New cat owners usually face such questions about bathing a cat.
1. Do you need to bath your cat? Is it safe?
Fortunately, for you and your cat, our feline friends don't need regular baths. Cats are known for their good grooming habits. They usually lick themselves clean.
However, it is still necessary to bath them once in a while to keep your cat’s skin and fur coat healthy. Here are some good reasons to bath your cat.
- Your cat have gotten into something messy or sticky. (Mud, gum, etc.)
- Vomited on themselves or had a horrible litter box "accident".
- Caught some fleas and your have to remove them
- Got injured or caught some skin disease, and you need to apply anti-fungal medications.
There are many more reasons that you will need to bath a cat and a lot of cat owners face this issue "Cats don't like water!. Most cats become irritated when you try to bathe them, and they get aggressive. That's when it is not safe to bath a cat. (I'm writing most here as some minority cats are okay to water)
2. How to keep us safe as I bath my cat? How can I calm my cat down for the bath?
There is really no one solution fits all. Every cat behaves differently. So, we will be giving tips based on the majority of cats. And here are some tips to help on bathing a cat safely (for you and your cat)
Trim their claws first: Cat’s claws are super sharp. It is one of their primary form of defense. An upset cat may claw and injure anyone nearby during bath time. Cat scratches can really hurt. So it is in your best interest to trim your cat’s nails before attempting a bath. You can use our Cat Blindfold Mask to keep them calm and make it easier to trim your cat nails.
Time It right: Cats generally don’t like to be wet. They tend to get upset and may turn aggressive if we force them to get wet. Pick a time when your cat is at their calmest — often after they had their meal.
Brushing your cat before a bath: Brushing your cat first before a bath helps to remove excess loose fur that may otherwise cause a mess or even clog the pipe. We recommend using a soft cat comb that will effectively remove dead hair, tangles & knots while it massages your cat's fur as well. (Get the 3PCS CAT HAIR REMOVER MASSAGING COMB)
Get help: If you are a beginner, it will be better if you can get someone to help you out until your cat and yourself are used to it. Cat baths might turn into something like a natural disaster.
Get traction: Use a rubber mat or towel in the tub to make sure your kitty doesn’t slip. Claws can be real slippery in a bath tub. Any accident might just give them a phobia and the bathing task gets harder.
Get the water temperature right: Use warm water to bath them instead of cold water to avoid the cold shock. The best temperature is a few degrees above lukewarm.
Once all these are done, it is time to bath the cat.
3. How to bath the cat?
Just spray water on them? No! Definitely not! You will just scare the heck out of your cat. Tom might just leave a few scratches on you. (best case scenario)
Jokes aside, as a start. Placed them slowly into the bath tub near the water, but not underneath it. Your cat probably won’t willingly go under the water. So, you have to cajole them to slowly touch the water with their paws.
Pour over method: Once their paws are wet, use a pitcher, or a plastic cup, to pour warm water over their body gently until they’re thoroughly wet.
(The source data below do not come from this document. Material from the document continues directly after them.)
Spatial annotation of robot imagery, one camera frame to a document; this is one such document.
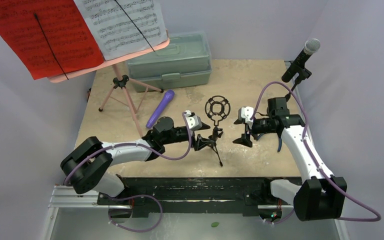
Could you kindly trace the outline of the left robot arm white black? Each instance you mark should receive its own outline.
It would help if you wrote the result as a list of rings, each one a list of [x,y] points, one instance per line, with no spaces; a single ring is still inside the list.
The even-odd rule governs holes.
[[[136,141],[113,143],[100,141],[96,136],[88,137],[61,162],[64,185],[72,186],[77,194],[93,190],[109,196],[118,205],[126,203],[129,191],[120,176],[108,173],[109,167],[133,161],[148,162],[158,157],[176,161],[177,157],[164,154],[165,146],[174,143],[186,142],[188,152],[215,147],[213,139],[195,135],[195,131],[207,130],[209,125],[193,112],[185,111],[182,116],[184,126],[175,127],[173,119],[164,116]]]

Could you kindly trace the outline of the purple toy microphone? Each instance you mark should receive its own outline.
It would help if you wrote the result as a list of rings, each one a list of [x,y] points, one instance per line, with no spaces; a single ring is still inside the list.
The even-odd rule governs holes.
[[[158,106],[155,108],[154,112],[152,115],[149,117],[145,127],[147,129],[151,129],[159,117],[162,115],[163,111],[165,108],[168,106],[168,104],[174,99],[175,92],[172,89],[169,89],[165,92],[163,98],[161,99],[160,103]]]

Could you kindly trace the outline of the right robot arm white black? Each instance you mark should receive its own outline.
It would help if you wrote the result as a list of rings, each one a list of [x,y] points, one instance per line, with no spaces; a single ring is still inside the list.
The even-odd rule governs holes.
[[[343,177],[336,177],[324,166],[320,156],[304,133],[305,122],[298,114],[291,114],[285,97],[270,98],[267,101],[267,117],[255,118],[254,108],[241,107],[234,124],[243,124],[244,133],[233,141],[251,148],[251,138],[260,134],[276,133],[281,142],[289,149],[301,175],[301,185],[287,179],[275,179],[265,182],[260,196],[268,204],[281,199],[293,205],[300,221],[337,219],[341,216],[345,197],[340,191],[346,191],[347,183]]]

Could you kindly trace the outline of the black tripod mic stand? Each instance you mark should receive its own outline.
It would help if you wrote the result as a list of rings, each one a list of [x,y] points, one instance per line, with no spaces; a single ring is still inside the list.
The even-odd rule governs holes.
[[[231,112],[231,105],[229,103],[229,100],[222,95],[214,95],[210,97],[205,103],[204,111],[206,116],[213,122],[213,129],[211,135],[216,137],[217,143],[217,140],[220,139],[224,133],[223,129],[219,127],[220,122],[225,120]],[[220,158],[220,154],[218,152],[217,147],[215,149],[219,165],[223,167],[223,163]]]

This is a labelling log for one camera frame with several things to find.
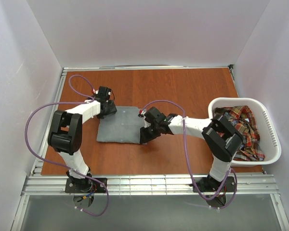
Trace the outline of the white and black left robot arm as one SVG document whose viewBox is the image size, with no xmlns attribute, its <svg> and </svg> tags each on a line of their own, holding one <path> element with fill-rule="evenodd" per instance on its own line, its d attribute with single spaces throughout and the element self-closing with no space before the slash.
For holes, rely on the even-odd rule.
<svg viewBox="0 0 289 231">
<path fill-rule="evenodd" d="M 82 125 L 88 120 L 117 112 L 114 100 L 110 99 L 112 90 L 100 86 L 83 104 L 68 110 L 56 110 L 48 135 L 48 145 L 51 146 L 68 167 L 67 176 L 79 190 L 87 192 L 92 187 L 90 168 L 86 165 L 80 151 L 82 144 Z"/>
</svg>

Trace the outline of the red plaid shirt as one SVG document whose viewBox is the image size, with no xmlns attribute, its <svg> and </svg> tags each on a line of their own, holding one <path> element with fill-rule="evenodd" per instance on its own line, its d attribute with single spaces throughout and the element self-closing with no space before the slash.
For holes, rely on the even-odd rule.
<svg viewBox="0 0 289 231">
<path fill-rule="evenodd" d="M 225 116 L 244 138 L 234 157 L 236 161 L 263 161 L 265 159 L 259 145 L 260 134 L 256 119 L 248 106 L 215 108 L 213 114 Z"/>
</svg>

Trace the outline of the white plastic laundry basket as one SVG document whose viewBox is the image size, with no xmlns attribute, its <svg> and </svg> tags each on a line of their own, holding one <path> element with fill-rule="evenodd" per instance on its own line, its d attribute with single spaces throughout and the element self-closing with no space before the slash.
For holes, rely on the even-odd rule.
<svg viewBox="0 0 289 231">
<path fill-rule="evenodd" d="M 219 97 L 213 99 L 208 106 L 209 118 L 213 118 L 215 108 L 248 106 L 256 120 L 260 142 L 259 146 L 265 155 L 263 161 L 233 161 L 233 167 L 253 167 L 257 165 L 270 165 L 275 163 L 281 156 L 281 145 L 266 107 L 259 101 L 252 98 L 227 98 Z"/>
</svg>

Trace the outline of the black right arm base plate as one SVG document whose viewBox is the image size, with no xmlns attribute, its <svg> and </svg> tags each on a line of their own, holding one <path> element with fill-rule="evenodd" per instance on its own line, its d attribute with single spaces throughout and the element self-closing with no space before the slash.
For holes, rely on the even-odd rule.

Use a cat shampoo (not human shampoo): Don’t use human shampoo on your cat. It is not safe if your cat licks it, and it may hurt their delicate skin. Instead, use specialized shampoo for cats. Start at your cat’s neck and gently massage the shampoo toward its tail. Avoid their face, eyes, and ears. We recommend using soft bristle brush like our Foam Dispensing Bathing Brush that can brush, clean and massage them at the same time.
Rinse Well: Once you’ve fully lathered up your cat, you can begin rinsing them off. Rinse them off well. Anything that’s left will be ingested by your cat when they lick themselves. It can cause bowel irritation
Clean the Face: Use a damp cloth, gently wipe your kitty's face, and brush the fur away from their eyes and nose.
Dry them up after bath asap: This last step here is also the most important one. Get them a big towel to dry them up while giving them the warm and cosy feeling after a warm bath. If they get comfortable on their first bath, they will be more willing to cooperate with you on their next bath. First impression matters!
Grooming: If your cat lets you, you can also use a hairdryer on its lowest temperature setting to speed up the process. If your cat has long fur, comb it out with a wide-toothed comb. If you need to do both simultaneously, try this Ingenious 2-in-1 Brush Dryer.
Last but not least, end their bath with some cat treats, and play with them to reward them. This will help your cat to look forward to their next bath time, and you will have a much easier time bathing them.
Remember, bathing a cat doesn't need to be a regular activity like it might be with dogs. Only do this if necessary, but now you are well equipped and ready for the most “pleasant” cat bath experience possible. If your cat has a medical need for baths and freaks out every time you try, discuss options with your vet.
So, there you have it! Hopefully, our tips are helpful to your cat bath struggles. Bathing your cat successfully isn't just a myth, and now you're armed with the supplies and tips for giving your feline friend a good soak to keep her clean and shiny!